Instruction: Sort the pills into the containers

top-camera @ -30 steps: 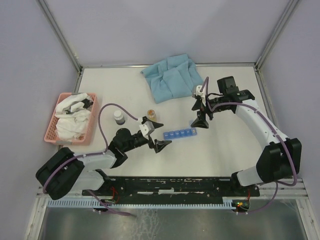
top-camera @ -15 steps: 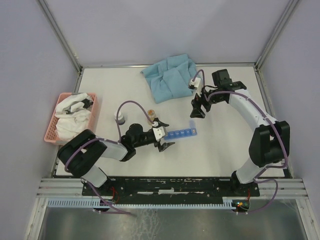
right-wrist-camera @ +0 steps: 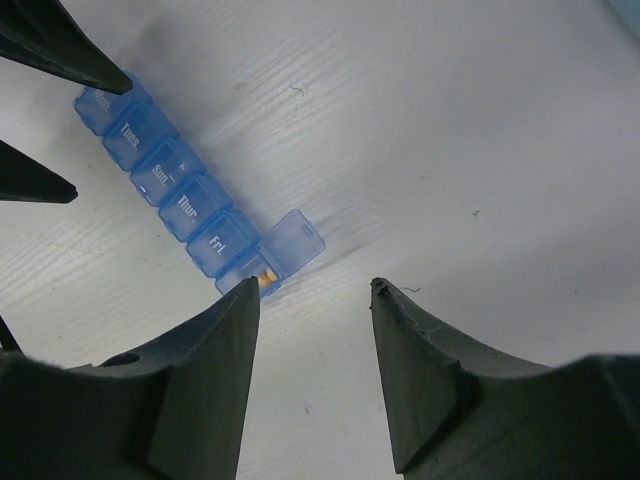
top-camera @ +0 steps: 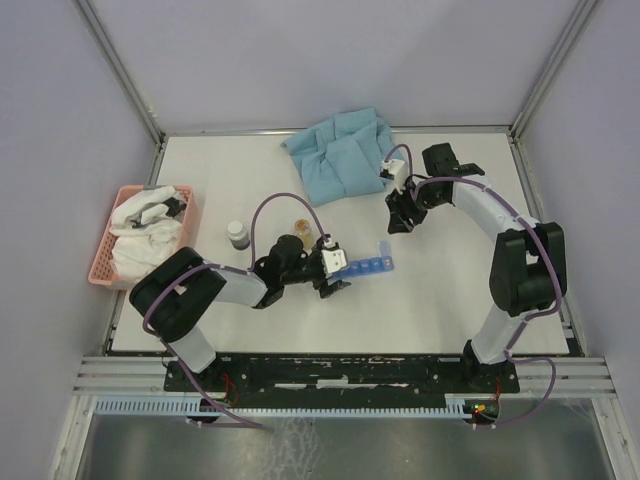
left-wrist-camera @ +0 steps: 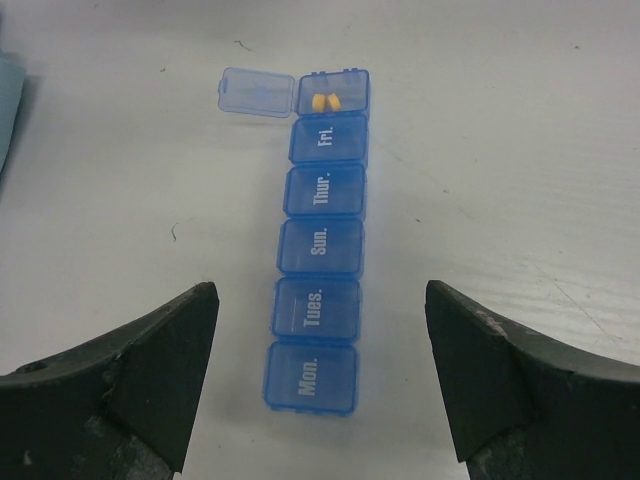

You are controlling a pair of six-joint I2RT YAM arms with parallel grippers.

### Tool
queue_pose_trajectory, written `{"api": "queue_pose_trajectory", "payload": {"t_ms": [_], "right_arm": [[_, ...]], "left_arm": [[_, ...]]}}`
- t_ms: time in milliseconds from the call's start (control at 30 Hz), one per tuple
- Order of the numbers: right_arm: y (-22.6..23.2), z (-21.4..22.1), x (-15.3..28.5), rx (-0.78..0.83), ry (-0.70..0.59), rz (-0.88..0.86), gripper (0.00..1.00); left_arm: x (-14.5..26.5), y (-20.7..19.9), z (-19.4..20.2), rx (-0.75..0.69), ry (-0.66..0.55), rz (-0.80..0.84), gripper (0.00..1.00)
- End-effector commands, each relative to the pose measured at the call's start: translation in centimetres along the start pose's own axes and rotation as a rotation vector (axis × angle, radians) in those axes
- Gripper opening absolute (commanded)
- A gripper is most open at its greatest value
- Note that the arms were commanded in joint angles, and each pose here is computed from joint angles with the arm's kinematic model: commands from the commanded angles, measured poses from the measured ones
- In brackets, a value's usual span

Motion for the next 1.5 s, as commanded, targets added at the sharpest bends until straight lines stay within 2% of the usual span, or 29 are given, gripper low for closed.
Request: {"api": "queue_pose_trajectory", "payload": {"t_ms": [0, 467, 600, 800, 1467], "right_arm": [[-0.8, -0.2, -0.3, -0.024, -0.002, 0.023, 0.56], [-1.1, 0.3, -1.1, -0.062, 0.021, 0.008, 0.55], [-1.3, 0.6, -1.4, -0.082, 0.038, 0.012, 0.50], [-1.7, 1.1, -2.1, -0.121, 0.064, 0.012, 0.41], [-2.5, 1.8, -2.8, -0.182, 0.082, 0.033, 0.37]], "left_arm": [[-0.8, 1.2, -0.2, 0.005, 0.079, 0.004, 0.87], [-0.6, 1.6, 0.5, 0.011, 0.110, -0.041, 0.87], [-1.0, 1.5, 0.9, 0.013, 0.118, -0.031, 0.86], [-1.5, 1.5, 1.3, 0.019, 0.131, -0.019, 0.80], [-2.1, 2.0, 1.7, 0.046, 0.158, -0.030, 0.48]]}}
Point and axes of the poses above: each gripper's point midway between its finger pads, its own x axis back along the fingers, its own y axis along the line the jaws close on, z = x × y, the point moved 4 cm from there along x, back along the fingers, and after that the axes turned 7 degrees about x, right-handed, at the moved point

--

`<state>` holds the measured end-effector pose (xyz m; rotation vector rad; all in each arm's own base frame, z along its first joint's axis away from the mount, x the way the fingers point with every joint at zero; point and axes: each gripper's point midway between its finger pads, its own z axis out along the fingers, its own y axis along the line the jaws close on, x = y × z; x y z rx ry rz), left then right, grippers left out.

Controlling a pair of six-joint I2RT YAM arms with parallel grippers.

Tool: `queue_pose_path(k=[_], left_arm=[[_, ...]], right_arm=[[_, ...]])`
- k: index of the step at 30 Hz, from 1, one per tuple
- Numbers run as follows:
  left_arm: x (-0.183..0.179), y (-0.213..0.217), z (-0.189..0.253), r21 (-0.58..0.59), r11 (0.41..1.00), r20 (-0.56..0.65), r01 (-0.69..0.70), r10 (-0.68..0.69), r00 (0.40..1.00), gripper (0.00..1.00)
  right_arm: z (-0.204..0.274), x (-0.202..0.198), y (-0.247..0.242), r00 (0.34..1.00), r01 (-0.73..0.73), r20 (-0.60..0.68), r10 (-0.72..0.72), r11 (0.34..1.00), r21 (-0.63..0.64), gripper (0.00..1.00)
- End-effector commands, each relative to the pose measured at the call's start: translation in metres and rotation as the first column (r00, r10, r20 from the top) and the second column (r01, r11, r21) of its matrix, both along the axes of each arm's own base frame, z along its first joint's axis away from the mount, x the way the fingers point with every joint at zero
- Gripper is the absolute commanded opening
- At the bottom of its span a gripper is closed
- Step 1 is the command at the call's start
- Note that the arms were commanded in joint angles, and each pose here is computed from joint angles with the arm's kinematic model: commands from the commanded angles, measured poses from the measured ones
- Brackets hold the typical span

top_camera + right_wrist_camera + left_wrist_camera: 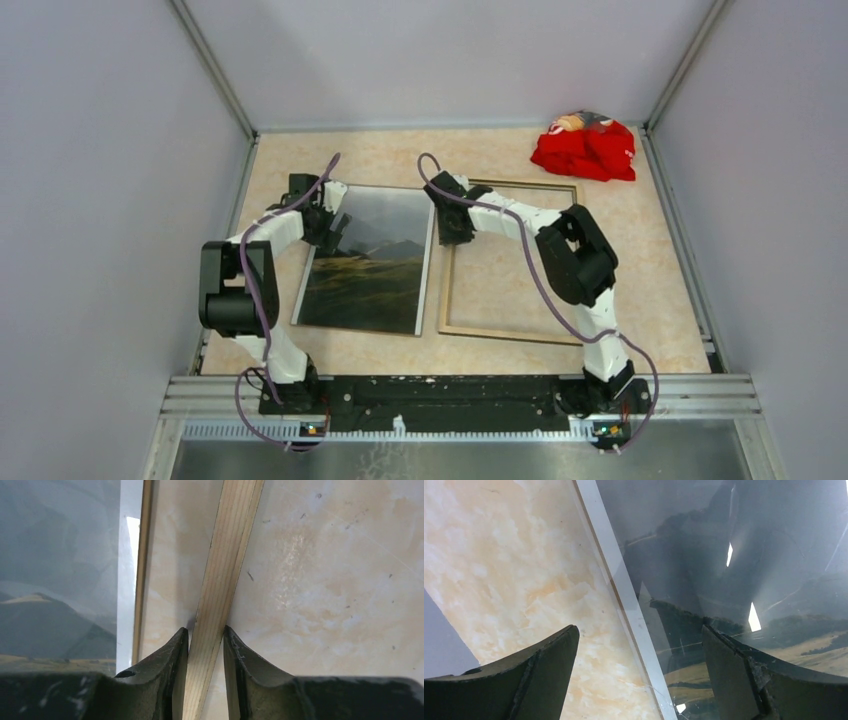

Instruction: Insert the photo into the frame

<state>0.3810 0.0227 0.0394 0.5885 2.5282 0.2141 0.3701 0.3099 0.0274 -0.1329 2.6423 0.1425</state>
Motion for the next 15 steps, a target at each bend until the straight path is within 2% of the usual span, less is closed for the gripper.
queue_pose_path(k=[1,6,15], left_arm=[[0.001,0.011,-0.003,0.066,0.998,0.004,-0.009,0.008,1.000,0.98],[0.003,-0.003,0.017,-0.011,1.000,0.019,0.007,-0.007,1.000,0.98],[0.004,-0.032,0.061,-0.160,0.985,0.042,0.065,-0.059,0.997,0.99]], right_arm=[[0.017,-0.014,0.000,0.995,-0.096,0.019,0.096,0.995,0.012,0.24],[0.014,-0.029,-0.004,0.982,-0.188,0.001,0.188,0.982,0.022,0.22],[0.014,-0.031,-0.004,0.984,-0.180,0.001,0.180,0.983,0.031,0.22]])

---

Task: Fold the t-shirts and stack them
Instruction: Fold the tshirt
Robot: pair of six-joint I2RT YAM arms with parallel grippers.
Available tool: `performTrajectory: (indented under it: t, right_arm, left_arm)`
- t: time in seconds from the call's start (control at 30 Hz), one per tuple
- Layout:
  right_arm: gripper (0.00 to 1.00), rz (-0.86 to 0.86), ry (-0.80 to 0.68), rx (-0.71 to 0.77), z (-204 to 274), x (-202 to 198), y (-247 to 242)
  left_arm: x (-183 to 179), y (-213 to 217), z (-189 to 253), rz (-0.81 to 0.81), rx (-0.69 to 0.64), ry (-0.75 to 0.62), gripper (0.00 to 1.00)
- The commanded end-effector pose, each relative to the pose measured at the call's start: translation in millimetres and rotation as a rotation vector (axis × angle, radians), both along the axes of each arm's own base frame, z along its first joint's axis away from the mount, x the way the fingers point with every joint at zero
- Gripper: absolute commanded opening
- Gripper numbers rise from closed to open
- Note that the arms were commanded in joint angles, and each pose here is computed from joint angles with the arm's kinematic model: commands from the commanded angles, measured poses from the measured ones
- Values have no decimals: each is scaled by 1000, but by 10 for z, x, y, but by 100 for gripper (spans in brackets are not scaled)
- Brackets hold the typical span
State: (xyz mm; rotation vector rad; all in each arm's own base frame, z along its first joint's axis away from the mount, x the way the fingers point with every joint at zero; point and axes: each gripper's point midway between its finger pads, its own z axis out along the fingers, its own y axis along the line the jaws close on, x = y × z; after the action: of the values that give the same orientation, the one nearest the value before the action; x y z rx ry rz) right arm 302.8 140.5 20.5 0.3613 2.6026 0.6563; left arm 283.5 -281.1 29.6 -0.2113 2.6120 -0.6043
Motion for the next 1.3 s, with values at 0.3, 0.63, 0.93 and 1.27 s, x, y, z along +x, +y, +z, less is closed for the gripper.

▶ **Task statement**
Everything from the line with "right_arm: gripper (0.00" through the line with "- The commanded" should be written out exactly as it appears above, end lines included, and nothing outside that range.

▶ **Task solution**
  right_arm: gripper (0.00 to 1.00), rz (-0.86 to 0.86), ry (-0.80 to 0.68), rx (-0.71 to 0.77), z (-204 to 274), x (-202 to 198), y (-247 to 242)
  left_arm: x (-183 to 179), y (-213 to 217), z (-189 to 253), rz (-0.81 to 0.81), rx (-0.69 to 0.64), ry (-0.75 to 0.62), gripper (0.00 to 1.00)
- The commanded end-effector pose, each relative to the pose measured at the call's start: translation in millimetres and rotation as a rotation vector (axis × angle, radians), both along the axes of each arm's own base frame, z along its first joint's axis away from the mount, x the way the fingers point with every joint at zero

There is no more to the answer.